What is needed is an exact copy of the lines from the line holding "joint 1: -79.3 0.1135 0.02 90" through the end of the material, with no other lines and no pictures.

_The data_:
»»

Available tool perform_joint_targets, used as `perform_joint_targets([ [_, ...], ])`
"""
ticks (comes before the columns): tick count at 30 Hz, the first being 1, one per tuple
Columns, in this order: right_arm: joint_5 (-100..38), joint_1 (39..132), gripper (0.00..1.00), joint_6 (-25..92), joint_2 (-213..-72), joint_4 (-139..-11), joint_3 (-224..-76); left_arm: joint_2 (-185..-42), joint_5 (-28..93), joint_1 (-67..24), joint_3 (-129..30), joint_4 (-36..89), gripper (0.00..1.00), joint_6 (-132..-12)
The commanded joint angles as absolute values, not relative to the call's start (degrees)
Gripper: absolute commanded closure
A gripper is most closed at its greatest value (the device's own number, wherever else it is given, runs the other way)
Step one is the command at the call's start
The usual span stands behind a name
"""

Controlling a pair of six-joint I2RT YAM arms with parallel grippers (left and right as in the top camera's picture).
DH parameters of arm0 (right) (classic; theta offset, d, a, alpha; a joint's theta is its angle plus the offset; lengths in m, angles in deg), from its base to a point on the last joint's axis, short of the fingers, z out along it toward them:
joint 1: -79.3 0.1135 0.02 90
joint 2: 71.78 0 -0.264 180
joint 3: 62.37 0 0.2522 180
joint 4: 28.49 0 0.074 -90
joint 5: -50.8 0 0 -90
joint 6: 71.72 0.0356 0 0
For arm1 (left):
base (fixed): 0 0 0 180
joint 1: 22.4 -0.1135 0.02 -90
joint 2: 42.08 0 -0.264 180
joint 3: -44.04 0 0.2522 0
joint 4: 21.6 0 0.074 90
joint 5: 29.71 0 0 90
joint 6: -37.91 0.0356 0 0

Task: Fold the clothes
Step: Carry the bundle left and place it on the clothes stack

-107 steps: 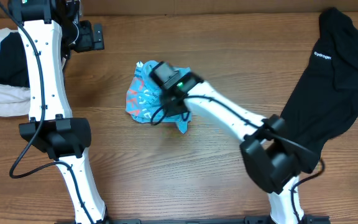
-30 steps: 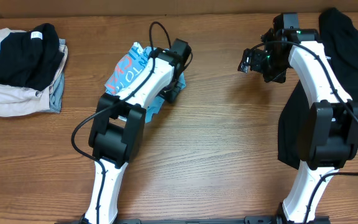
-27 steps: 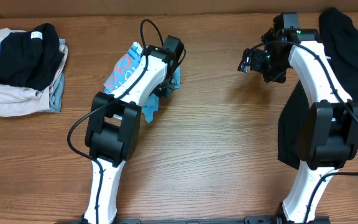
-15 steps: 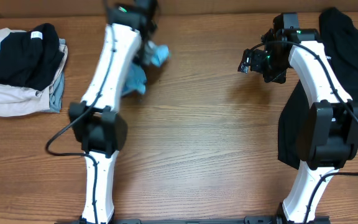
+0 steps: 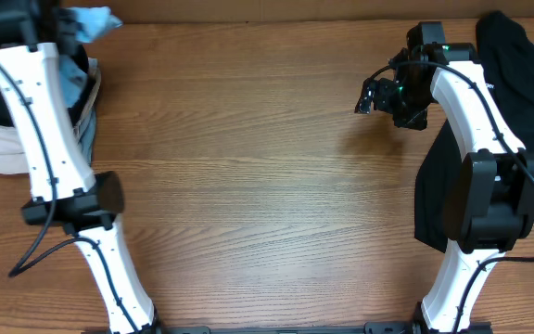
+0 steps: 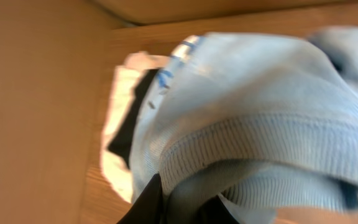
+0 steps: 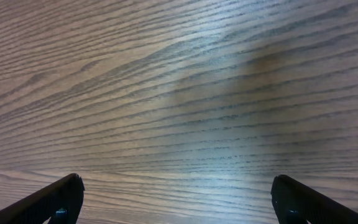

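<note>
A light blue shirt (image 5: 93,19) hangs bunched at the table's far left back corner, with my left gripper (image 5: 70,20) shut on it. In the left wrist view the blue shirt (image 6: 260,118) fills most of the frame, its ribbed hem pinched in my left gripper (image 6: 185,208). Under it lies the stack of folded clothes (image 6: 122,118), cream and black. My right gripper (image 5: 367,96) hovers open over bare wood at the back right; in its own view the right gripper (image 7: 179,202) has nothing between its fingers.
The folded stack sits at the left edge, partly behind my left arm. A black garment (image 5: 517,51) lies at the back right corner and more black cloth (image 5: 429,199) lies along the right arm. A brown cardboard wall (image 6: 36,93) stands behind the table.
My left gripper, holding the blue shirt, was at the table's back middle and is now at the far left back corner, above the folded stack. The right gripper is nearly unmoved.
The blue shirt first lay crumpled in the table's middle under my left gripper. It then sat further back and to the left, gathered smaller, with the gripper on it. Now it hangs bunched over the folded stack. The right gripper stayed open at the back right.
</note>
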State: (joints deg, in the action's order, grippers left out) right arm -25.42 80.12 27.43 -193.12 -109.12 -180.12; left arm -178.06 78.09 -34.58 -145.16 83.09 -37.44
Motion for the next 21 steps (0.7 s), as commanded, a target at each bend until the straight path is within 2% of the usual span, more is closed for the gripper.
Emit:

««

_Expected answer_:
joint 1: -79.3 0.1135 0.02 90
joint 2: 71.78 0 -0.264 180
joint 3: 62.37 0 0.2522 180
joint 4: 28.49 0 0.074 -90
joint 5: -50.8 0 0 -90
joint 6: 71.72 0.0356 0 0
For arm1 (left):
base (fixed): 0 0 0 180
joint 1: 22.4 -0.1135 0.02 -90
joint 2: 42.08 0 -0.264 180
joint 3: -44.04 0 0.2522 0
joint 4: 21.6 0 0.074 90
joint 5: 29.71 0 0 90
joint 6: -37.91 0.0356 0 0

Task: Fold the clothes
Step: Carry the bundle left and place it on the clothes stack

-107 steps: 
-30 steps: 
-27 steps: 
-15 steps: 
+0 steps: 
+0 steps: 
+0 steps: 

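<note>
A light blue shirt (image 5: 93,19) hangs bunched at the table's far left back corner, with my left gripper (image 5: 70,20) shut on it. In the left wrist view the blue shirt (image 6: 260,118) fills most of the frame, its ribbed hem pinched in my left gripper (image 6: 185,208). Under it lies the stack of folded clothes (image 6: 122,118), cream and black. My right gripper (image 5: 367,96) hovers open over bare wood at the back right; in its own view the right gripper (image 7: 179,202) has nothing between its fingers.
The folded stack sits at the left edge, partly behind my left arm. A black garment (image 5: 517,51) lies at the back right corner and more black cloth (image 5: 429,199) lies along the right arm. A brown cardboard wall (image 6: 36,93) stands behind the table.
My left gripper, holding the blue shirt, was at the table's back middle and is now at the far left back corner, above the folded stack. The right gripper is nearly unmoved.
The blue shirt first lay crumpled in the table's middle under my left gripper. It then sat further back and to the left, gathered smaller, with the gripper on it. Now it hangs bunched over the folded stack. The right gripper stayed open at the back right.
</note>
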State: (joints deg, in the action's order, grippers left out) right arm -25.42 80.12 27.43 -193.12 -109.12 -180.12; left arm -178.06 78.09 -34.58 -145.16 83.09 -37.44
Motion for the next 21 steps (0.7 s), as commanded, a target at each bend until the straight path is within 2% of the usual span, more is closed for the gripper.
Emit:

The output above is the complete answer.